The Life Cycle Assessment (LCA), which is claimed to be an industry first, is an in-depth look at every element and is supported by a new creative campaign focusing on the ‘Circular Advantage of Mail’ and how it can contribute to a circular, regenerative economy.
The research was carried out by environmental specialist WSP and commissioned by Marketreach. It is the first time Marketreach has looked in-depth at every element, from forest source to end-of-life, via the processing, design, production, and delivery stages.
To support the research, a creative campaign for Marketreach by MSQ/Sustain launched on Wednesday (26 April) with bright and bold creative across direct mail, OOH, social, email, search, display, YouTube, and trade media.
Throughout the planning and delivery of the campaign Marketreach said the team were considerate of the environment, from shooting in a studio and using stock footage rather than outdoor location settings, to being mindful of website functionality by limiting the use of high impact assets such as multiple videos and animations.
All of the direct mail used as part of the campaign has been created sustainably, from using sustainably sourced paper and biodegradable inks, while also encouraging end user behaviour change through messaging.
Campaign materials, like this recyclable paper desk plant sent to Printweek, have been created sustainably
Marketreach has also launched an interactive online tool using data from the LCA that provides data on the carbon footprint of each stage in the supply chain of 10 of the most commonly used commercial mail formats.
The tool allows users to compare the average carbon emissions of formats across the lifecycle of mail and compares it to everyday products to provide context for the understanding of its impact.
For example, the current overall carbon impact for one standard postcard is 43.61 gCO2e, which is less than an email with a large attachment, that could have a carbon footprint of 50 gCO2e according to Climate Care, and also less than the impact of an orange.
The overall impact of an A4 or C5 large catalogue is 445.29 gCO2e, which Marketreach said is only slightly more than the impact of one 15g cup of coffee.
The tool is complemented by a checklist of points to consider when planning a mail campaign and an online film.
Philip Ricketts, commercial director at Marketreach, said: “Working with LCA experts and the entire mail supply chain, WSP helped us to understand and identify driving factors that will enable us to build on the industry’s substantial progress in terms of sustainability and enable future change.
“But carbon is only part of the story. Understanding the broader environmental credentials of mail is equally as important. Our campaign demonstrates how mail can be part of a circular economy.
“Our focus is simple. We want to empower mail users to make informed choices and decisions, so we have developed a range of resources with the support of the print industry to help them, including a best practice guide and our new LCA tool.

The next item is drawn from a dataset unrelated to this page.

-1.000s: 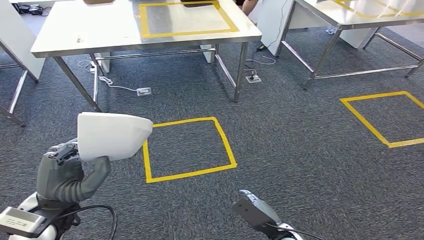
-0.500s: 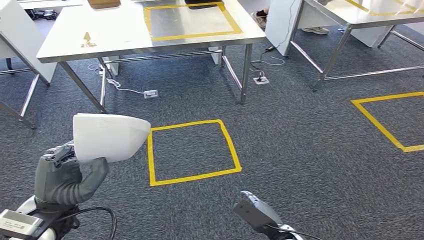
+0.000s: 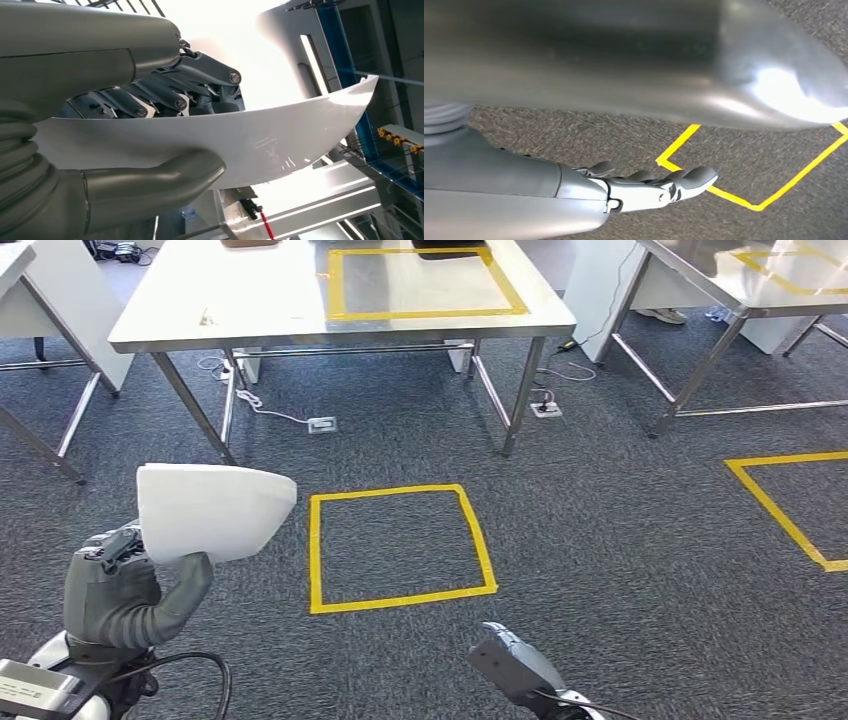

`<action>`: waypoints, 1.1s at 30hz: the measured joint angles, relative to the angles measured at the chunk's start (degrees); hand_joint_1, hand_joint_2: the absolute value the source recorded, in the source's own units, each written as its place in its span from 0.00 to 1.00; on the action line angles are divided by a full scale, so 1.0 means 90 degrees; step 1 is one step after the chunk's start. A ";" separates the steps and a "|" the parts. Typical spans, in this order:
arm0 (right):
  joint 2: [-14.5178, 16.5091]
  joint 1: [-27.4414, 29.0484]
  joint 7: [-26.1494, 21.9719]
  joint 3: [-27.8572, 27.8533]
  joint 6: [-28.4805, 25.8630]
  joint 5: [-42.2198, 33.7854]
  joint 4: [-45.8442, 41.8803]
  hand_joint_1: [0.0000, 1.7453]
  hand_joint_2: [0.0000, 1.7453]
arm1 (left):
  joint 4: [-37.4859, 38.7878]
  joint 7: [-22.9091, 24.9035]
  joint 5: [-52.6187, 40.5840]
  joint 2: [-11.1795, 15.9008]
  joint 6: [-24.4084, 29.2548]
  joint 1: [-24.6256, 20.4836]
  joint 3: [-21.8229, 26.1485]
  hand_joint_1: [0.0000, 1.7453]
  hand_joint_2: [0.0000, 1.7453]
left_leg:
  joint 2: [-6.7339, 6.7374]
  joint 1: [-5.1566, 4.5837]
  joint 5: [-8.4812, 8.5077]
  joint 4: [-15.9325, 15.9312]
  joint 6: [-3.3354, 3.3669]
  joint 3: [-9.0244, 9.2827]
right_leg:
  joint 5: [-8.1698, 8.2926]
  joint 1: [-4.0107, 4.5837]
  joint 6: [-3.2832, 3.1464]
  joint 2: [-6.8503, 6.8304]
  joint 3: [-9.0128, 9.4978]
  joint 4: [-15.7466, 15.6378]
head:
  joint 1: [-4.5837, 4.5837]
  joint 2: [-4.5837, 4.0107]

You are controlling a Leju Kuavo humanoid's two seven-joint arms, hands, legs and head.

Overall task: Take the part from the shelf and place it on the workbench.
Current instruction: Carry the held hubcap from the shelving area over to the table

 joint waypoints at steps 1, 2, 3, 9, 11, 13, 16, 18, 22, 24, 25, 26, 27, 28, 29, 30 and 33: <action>-0.0001 0.0007 0.0002 -0.0001 0.0000 -0.0010 0.0000 0.00 0.00 | 0.0003 0.0000 0.0000 -0.0004 0.0000 0.0001 0.0004 1.00 1.00 | -0.0021 0.0000 -0.0024 0.0003 -0.0006 0.0026 | 0.0114 -0.0001 -0.0003 0.0002 -0.0095 0.0038 | 0.0001 0.0001; -0.0002 0.0010 0.0003 -0.0004 0.0000 -0.0014 0.0000 0.00 0.00 | 0.0005 0.0000 0.0000 -0.0009 0.0000 0.0000 0.0006 1.00 1.00 | -0.0040 0.0000 -0.0053 0.0006 -0.0016 0.0064 | 0.0348 -0.0003 -0.0013 0.0002 -0.0057 -0.0180 | 0.0001 0.0000; -0.0005 0.0011 0.0003 -0.0006 0.0000 -0.0014 0.0000 0.00 0.00 | 0.0007 0.0000 0.0000 -0.0016 0.0000 0.0000 0.0008 1.00 1.00 | -0.0054 0.0001 -0.0088 0.0008 -0.0033 0.0114 | 0.0657 -0.0004 -0.0028 0.0003 0.0097 -0.0608 | 0.0001 0.0000; -0.0017 0.0014 0.0004 -0.0012 0.0001 -0.0016 0.0002 0.00 0.00 | 0.0002 0.0000 -0.0001 -0.0030 0.0000 -0.0004 0.0019 1.00 1.00 | -0.0091 -0.0021 -0.0227 0.0003 -0.0235 0.0217 | 0.1048 0.0029 -0.0214 0.0025 0.0573 -0.1739 | -0.0002 -0.0001; -0.0020 0.0009 0.0001 -0.0013 0.0005 -0.0018 0.0001 0.00 0.00 | -0.0006 0.0000 -0.0001 -0.0030 0.0000 -0.0007 0.0023 1.00 1.00 | -0.0068 -0.0014 -0.0362 0.0226 -0.0316 0.0147 | 0.1036 0.0005 -0.0297 0.0020 0.0642 -0.1784 | -0.0010 -0.0001; -0.0019 0.0007 -0.0004 -0.0013 0.0018 -0.0029 0.0000 0.00 0.00 | 0.0001 0.0000 -0.0001 -0.0030 0.0000 -0.0005 0.0025 1.00 1.00 | -0.0045 -0.0001 -0.0692 0.0937 -0.0381 -0.0203 | 0.1000 -0.0005 -0.0356 0.0008 0.0710 -0.1806 | -0.0019 -0.0001; -0.0020 0.0013 -0.0015 -0.0015 0.0024 -0.0064 0.0000 0.00 0.00 | 0.0039 0.0000 0.0000 -0.0025 0.0000 0.0011 0.0031 1.00 1.00 | -0.0032 0.0011 -0.0867 0.1822 -0.0425 -0.0778 | 0.0928 -0.0001 -0.0372 0.0002 0.0782 -0.1805 | -0.0019 -0.0001; -0.0019 0.0016 -0.0022 -0.0014 0.0019 -0.0080 0.0000 0.00 0.00 | 0.0050 0.0000 0.0000 -0.0021 0.0000 0.0016 0.0035 1.00 1.00 | -0.0018 0.0012 -0.0401 0.1309 -0.0411 -0.0622 | 0.0863 -0.0003 -0.0349 0.0009 0.0873 -0.1804 | -0.0019 -0.0001; -0.0022 0.0033 -0.0037 -0.0016 -0.0007 -0.0099 0.0000 0.00 0.00 | 0.0039 0.0000 0.0000 -0.0019 0.0010 0.0039 0.0049 1.00 1.00 | 0.0026 -0.0015 0.0094 0.0060 -0.0265 -0.0109 | 0.0754 0.0033 -0.0219 0.0014 0.0967 -0.1782 | -0.0010 0.0000; -0.0022 0.0070 -0.0042 -0.0015 -0.0011 -0.0108 0.0000 0.00 0.00 | 0.0026 0.0000 0.0000 -0.0016 0.0032 0.0072 0.0073 1.00 1.00 | 0.0003 -0.0015 0.0052 0.0023 -0.0155 -0.0087 | 0.0763 0.0042 -0.0141 0.0008 0.0980 -0.1759 | 0.0002 0.0000; -0.0024 0.0093 -0.0046 -0.0015 -0.0011 -0.0109 -0.0001 0.00 0.00 | 0.0016 0.0000 0.0000 -0.0016 0.0049 0.0090 0.0086 1.00 1.00 | -0.0008 -0.0007 0.0040 0.0007 -0.0109 -0.0056 | 0.0742 0.0037 -0.0108 0.0009 0.0976 -0.1695 | 0.0001 0.0000; -0.0025 0.0108 -0.0047 -0.0013 -0.0010 -0.0112 -0.0004 0.00 0.00 | 0.0004 0.0000 0.0000 -0.0016 0.0066 0.0103 0.0096 1.00 1.00 | -0.0015 0.0002 0.0027 -0.0002 -0.0069 -0.0017 | 0.0664 0.0030 -0.0082 0.0012 0.0915 -0.1551 | 0.0005 -0.0001; -0.0028 0.0121 -0.0046 -0.0011 -0.0010 -0.0117 -0.0006 0.00 0.00 | -0.0007 0.0000 0.0000 -0.0018 0.0081 0.0119 0.0106 1.00 1.00 | -0.0019 0.0009 0.0014 -0.0009 -0.0037 0.0021 | 0.0523 0.0020 -0.0055 0.0015 0.0772 -0.1277 | 0.0010 -0.0001; -0.0032 0.0138 -0.0042 -0.0010 -0.0010 -0.0122 -0.0009 0.00 0.00 | -0.0016 0.0000 0.0000 -0.0019 0.0098 0.0141 0.0115 1.00 1.00 | -0.0018 0.0007 -0.0009 -0.0011 -0.0012 0.0042 | 0.0342 0.0012 -0.0030 0.0019 0.0555 -0.0886 | 0.0015 -0.0001; -0.0036 0.0164 -0.0034 -0.0008 -0.0010 -0.0127 -0.0010 0.00 0.00 | -0.0019 0.0000 0.0000 -0.0020 0.0111 0.0169 0.0123 1.00 1.00 | -0.0020 0.0004 -0.0032 -0.0009 0.0005 0.0058 | 0.0163 0.0007 -0.0010 0.0020 0.0291 -0.0456 | 0.0020 -0.0002; -0.0042 0.0198 -0.0025 -0.0006 -0.0010 -0.0132 -0.0010 0.00 0.00 | -0.0019 0.0000 0.0000 -0.0021 0.0123 0.0204 0.0128 1.00 1.00 | -0.0024 0.0000 -0.0057 -0.0008 0.0010 0.0078 | 0.0051 0.0003 0.0006 0.0020 0.0053 -0.0105 | 0.0021 -0.0001; -0.0058 0.0281 -0.0014 0.0005 -0.0012 -0.0143 -0.0015 0.00 0.00 | -0.0033 0.0000 0.0000 -0.0021 0.0144 0.0297 0.0138 1.00 1.00 | -0.0048 -0.0001 -0.0156 -0.0006 -0.0020 0.0206 | 0.0459 -0.0003 -0.0002 0.0019 -0.0026 -0.0346 | 0.0022 -0.0001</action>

“There’s still so much more to be done across the supply chain to lower the environmental impact of mail, but our journey is well underway. Along with our customers and the print industry, we are determined to continue to make a positive impact in this important area.”
Richard Armstrong, partner at MSQ/Sustain, added he hoped the campaign would challenge some of the myths and misperceptions about the sustainability of mail.
“By widening the ‘aperture’ to see the whole of the life cycle of mail, from sustainable forest management to its eventual recycling, the campaign uses the facts to prompt a reappraisal of what mail can be if the right sustainable decisions are made at the right time.”
He added: “We want it to be more than just informative, however – we want this campaign to be useful. We want those who use or are thinking about using commercial mail to have the information they need to make good decisions – so they can continue to invest in a highly effective and creative medium, but to do so knowing they are also minimising the carbon impact of those choices and contributing to a more circular economy.”